The response must consist of the lines below from the one with "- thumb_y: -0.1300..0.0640" through the one with "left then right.", exactly as they appear and with both ends kept.

Top of Data segment

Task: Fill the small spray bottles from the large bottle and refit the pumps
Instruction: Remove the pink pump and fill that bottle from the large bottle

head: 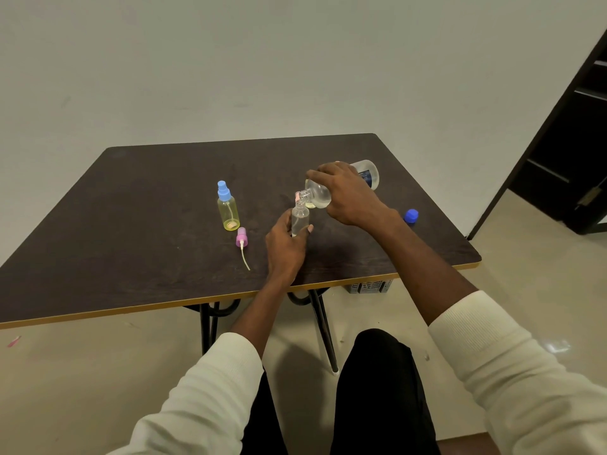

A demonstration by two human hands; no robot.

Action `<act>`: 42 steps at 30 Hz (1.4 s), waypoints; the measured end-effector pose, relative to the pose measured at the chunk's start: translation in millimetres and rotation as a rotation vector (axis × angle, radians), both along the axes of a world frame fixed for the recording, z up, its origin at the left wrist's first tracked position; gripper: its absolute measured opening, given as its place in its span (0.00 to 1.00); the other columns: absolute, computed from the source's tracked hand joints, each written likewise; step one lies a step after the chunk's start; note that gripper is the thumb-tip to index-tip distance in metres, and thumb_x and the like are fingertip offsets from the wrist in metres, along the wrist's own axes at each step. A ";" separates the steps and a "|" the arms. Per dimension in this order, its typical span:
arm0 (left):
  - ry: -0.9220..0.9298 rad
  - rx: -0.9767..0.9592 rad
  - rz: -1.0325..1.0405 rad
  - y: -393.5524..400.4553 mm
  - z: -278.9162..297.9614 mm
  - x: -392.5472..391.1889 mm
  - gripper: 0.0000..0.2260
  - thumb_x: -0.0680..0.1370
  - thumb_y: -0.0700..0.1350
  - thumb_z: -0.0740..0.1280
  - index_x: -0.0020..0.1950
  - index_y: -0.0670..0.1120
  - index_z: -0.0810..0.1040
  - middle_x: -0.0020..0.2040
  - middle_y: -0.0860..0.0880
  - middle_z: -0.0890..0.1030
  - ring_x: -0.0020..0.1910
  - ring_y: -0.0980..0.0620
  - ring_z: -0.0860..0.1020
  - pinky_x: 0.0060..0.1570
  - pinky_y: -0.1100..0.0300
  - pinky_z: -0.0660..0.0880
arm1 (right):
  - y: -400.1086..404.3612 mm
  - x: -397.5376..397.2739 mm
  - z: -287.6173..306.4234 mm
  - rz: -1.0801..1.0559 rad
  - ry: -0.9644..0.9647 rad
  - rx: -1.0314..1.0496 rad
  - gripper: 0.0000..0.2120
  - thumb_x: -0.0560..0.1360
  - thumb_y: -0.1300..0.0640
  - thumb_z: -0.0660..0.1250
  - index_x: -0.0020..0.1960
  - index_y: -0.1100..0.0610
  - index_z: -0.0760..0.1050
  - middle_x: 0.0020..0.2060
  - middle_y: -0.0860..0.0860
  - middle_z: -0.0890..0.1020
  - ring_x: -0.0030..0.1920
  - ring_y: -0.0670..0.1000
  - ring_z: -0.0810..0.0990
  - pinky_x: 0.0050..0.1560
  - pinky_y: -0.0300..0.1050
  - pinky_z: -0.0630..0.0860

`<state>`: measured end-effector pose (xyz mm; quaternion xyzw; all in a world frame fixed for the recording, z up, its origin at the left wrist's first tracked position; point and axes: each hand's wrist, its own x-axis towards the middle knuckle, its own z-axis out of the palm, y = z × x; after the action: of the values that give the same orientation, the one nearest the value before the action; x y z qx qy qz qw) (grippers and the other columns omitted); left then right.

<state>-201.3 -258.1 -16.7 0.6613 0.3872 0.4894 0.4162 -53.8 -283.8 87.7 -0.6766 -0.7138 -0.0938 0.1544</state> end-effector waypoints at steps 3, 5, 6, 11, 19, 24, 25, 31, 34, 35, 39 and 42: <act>0.006 -0.001 -0.007 -0.5 1.0 -0.5 0.16 0.77 0.44 0.71 0.64 0.48 0.78 0.54 0.55 0.84 0.53 0.60 0.81 0.55 0.54 0.80 | -0.1 -0.1 0.2 -0.006 0.001 -0.004 0.33 0.70 0.63 0.72 0.73 0.52 0.67 0.68 0.55 0.72 0.70 0.57 0.66 0.70 0.54 0.59; 0.012 0.002 -0.007 -0.8 1.8 -0.6 0.16 0.78 0.44 0.71 0.65 0.48 0.78 0.55 0.54 0.84 0.54 0.59 0.81 0.55 0.55 0.80 | 0.0 -0.4 -0.1 -0.008 -0.002 -0.004 0.34 0.70 0.63 0.72 0.73 0.52 0.66 0.67 0.55 0.72 0.70 0.57 0.66 0.71 0.54 0.59; 0.013 0.001 -0.005 -0.9 1.8 -0.7 0.16 0.78 0.44 0.71 0.66 0.47 0.78 0.56 0.54 0.84 0.54 0.59 0.81 0.55 0.56 0.80 | 0.1 -0.4 -0.3 -0.005 -0.002 -0.002 0.34 0.70 0.63 0.72 0.73 0.52 0.67 0.67 0.55 0.72 0.69 0.57 0.66 0.71 0.54 0.59; 0.011 0.002 0.005 -0.7 1.2 -0.2 0.16 0.77 0.44 0.71 0.65 0.48 0.78 0.54 0.55 0.84 0.52 0.60 0.81 0.54 0.55 0.80 | 0.0 -0.7 -0.6 -0.002 0.003 -0.001 0.33 0.70 0.63 0.72 0.73 0.52 0.67 0.68 0.55 0.72 0.70 0.57 0.66 0.71 0.55 0.59; 0.015 -0.002 0.006 -0.1 -0.4 -0.1 0.16 0.77 0.45 0.71 0.64 0.48 0.78 0.54 0.55 0.84 0.52 0.61 0.81 0.54 0.55 0.81 | -1.1 -1.5 -0.5 -0.003 0.000 0.005 0.33 0.70 0.63 0.72 0.72 0.53 0.67 0.68 0.55 0.72 0.70 0.58 0.65 0.71 0.55 0.59; 0.020 -0.005 0.001 0.4 -1.0 -0.2 0.16 0.77 0.45 0.71 0.65 0.49 0.78 0.55 0.55 0.84 0.53 0.59 0.81 0.54 0.54 0.81 | -1.1 -1.4 -2.0 -0.004 0.005 0.017 0.33 0.70 0.63 0.72 0.72 0.53 0.67 0.68 0.55 0.72 0.69 0.58 0.66 0.71 0.54 0.59; 0.018 -0.007 0.002 0.4 -1.1 -0.3 0.17 0.77 0.45 0.71 0.65 0.49 0.78 0.55 0.55 0.84 0.53 0.59 0.82 0.54 0.54 0.81 | -0.9 -1.3 -2.3 -0.005 0.007 0.019 0.33 0.70 0.63 0.72 0.72 0.53 0.67 0.68 0.55 0.72 0.69 0.58 0.66 0.71 0.55 0.59; 0.007 -0.005 0.002 -1.5 0.8 -1.1 0.16 0.77 0.44 0.71 0.64 0.48 0.78 0.53 0.55 0.84 0.52 0.60 0.82 0.53 0.57 0.80 | 1.2 -0.3 -5.5 -0.017 0.020 0.020 0.33 0.69 0.62 0.73 0.72 0.52 0.67 0.68 0.54 0.72 0.69 0.57 0.66 0.71 0.55 0.60; 0.011 0.004 -0.001 -2.4 1.9 -1.7 0.15 0.77 0.44 0.71 0.63 0.49 0.79 0.52 0.55 0.84 0.51 0.60 0.81 0.51 0.58 0.80 | 1.1 0.0 -11.5 -0.031 0.070 0.042 0.34 0.69 0.61 0.74 0.72 0.52 0.67 0.68 0.54 0.72 0.69 0.57 0.67 0.70 0.55 0.61; 0.018 0.011 0.001 -2.8 2.3 -1.8 0.14 0.77 0.44 0.71 0.63 0.49 0.79 0.51 0.55 0.84 0.50 0.60 0.81 0.51 0.57 0.80 | 0.9 -0.1 -13.7 -0.034 0.102 0.051 0.34 0.69 0.61 0.74 0.72 0.53 0.67 0.68 0.54 0.73 0.69 0.57 0.67 0.70 0.54 0.61; 0.024 0.009 0.006 -2.9 2.8 -2.1 0.13 0.77 0.44 0.71 0.61 0.50 0.79 0.49 0.56 0.84 0.49 0.60 0.81 0.50 0.57 0.80 | -2.5 -3.2 -21.8 -0.055 0.354 0.123 0.33 0.67 0.59 0.74 0.71 0.54 0.69 0.64 0.55 0.75 0.65 0.56 0.72 0.66 0.56 0.70; 0.022 -0.004 0.005 -3.0 3.1 -2.3 0.13 0.77 0.44 0.71 0.61 0.50 0.80 0.50 0.56 0.84 0.50 0.60 0.81 0.51 0.57 0.80 | -7.9 -5.9 -25.3 -0.098 0.653 0.218 0.34 0.65 0.55 0.75 0.69 0.55 0.70 0.62 0.55 0.76 0.60 0.52 0.74 0.59 0.48 0.75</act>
<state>-203.6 -261.1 -13.6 0.6648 0.3942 0.4824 0.4122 -59.7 -291.7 62.4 -0.6840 -0.5790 0.0447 0.4415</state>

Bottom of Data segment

◆ **Exercise answer**:
  - thumb_y: -0.1300..0.0640
  - thumb_z: -0.0660..0.1250
  - index_x: -0.0020..0.1960
  - index_y: -0.1100..0.0610
  - index_z: -0.0760..0.1050
  - middle_x: 0.0020..0.2060
  - middle_y: -0.0860..0.0860
  - middle_z: -0.0890..0.1020
  - ring_x: -0.0030..0.1920
  - ring_y: -0.0670..0.1000
  - ring_z: -0.0810..0.0990
  - pinky_x: 0.0050..0.1560
  - pinky_y: -0.0300..0.1050
  - pinky_z: -0.0630..0.0860

`<state>`: measured end-effector pose (xyz mm; quaternion xyzw; all in a world frame fixed for the recording, z up, its origin at the left wrist's first tracked position; point and axes: each hand's wrist, its own x-axis towards the middle knuckle, its own z-axis out of the palm, y = z × x; after the action: of the values that give the same orientation, the one nearest the value before the action; x y z qx qy qz qw) (grippers and the other columns omitted); left then right.

As written, the answer is complete.